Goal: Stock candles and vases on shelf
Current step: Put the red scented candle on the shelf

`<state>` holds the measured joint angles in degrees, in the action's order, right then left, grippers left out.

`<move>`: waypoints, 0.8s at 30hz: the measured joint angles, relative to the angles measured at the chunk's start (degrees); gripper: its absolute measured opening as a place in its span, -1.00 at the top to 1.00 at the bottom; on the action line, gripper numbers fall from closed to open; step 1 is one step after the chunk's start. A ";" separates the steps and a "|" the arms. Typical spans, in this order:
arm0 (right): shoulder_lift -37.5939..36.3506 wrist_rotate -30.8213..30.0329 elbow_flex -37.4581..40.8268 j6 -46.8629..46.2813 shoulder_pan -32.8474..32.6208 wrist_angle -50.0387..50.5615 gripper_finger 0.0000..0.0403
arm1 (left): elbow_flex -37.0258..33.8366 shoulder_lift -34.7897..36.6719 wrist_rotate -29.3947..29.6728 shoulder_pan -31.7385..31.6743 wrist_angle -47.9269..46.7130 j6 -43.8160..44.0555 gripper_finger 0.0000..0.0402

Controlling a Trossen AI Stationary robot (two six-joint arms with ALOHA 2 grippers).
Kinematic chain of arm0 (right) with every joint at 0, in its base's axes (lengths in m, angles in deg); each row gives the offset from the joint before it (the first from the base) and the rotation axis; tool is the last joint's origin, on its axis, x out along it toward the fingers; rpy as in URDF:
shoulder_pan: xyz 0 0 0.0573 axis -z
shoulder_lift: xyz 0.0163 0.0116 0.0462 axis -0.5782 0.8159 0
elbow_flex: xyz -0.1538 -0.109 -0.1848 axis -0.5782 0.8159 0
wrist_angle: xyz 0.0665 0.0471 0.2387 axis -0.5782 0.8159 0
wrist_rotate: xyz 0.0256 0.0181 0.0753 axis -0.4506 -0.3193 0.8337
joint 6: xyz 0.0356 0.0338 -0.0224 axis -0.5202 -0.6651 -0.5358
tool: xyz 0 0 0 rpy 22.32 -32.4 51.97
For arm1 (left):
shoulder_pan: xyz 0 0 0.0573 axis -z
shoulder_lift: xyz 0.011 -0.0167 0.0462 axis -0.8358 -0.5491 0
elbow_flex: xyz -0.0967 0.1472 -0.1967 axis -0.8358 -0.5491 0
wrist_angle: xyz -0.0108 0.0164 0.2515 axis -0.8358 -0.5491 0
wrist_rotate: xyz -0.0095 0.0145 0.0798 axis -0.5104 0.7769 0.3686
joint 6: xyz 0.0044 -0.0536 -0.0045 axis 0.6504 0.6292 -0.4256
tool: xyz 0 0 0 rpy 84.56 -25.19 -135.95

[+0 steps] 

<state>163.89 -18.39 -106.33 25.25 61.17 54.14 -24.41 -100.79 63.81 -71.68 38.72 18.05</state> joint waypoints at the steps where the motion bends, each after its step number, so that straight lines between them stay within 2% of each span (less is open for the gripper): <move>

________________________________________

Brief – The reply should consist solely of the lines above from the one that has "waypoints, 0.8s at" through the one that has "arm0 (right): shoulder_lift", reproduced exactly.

Task result –
`<move>`: waypoints, 0.8s at 30hz: the measured joint angles, relative to the angles measured at the chunk's start (degrees); gripper: its absolute measured opening as a place in its span, -1.00 at the top to 1.00 at the bottom; on the action line, gripper numbers fall from closed to open; step 1 is one step after the chunk's start. A ";" separates the steps and a "|" the arms. Typical spans, in this order:
arm0 (right): shoulder_lift -37.5939..36.3506 wrist_rotate -30.8213..30.0329 elbow_flex -37.4581..40.8268 j6 -46.8629..46.2813 shoulder_pan -32.8474..32.6208 wrist_angle -50.0387..50.5615 gripper_finger 0.0000..0.0403

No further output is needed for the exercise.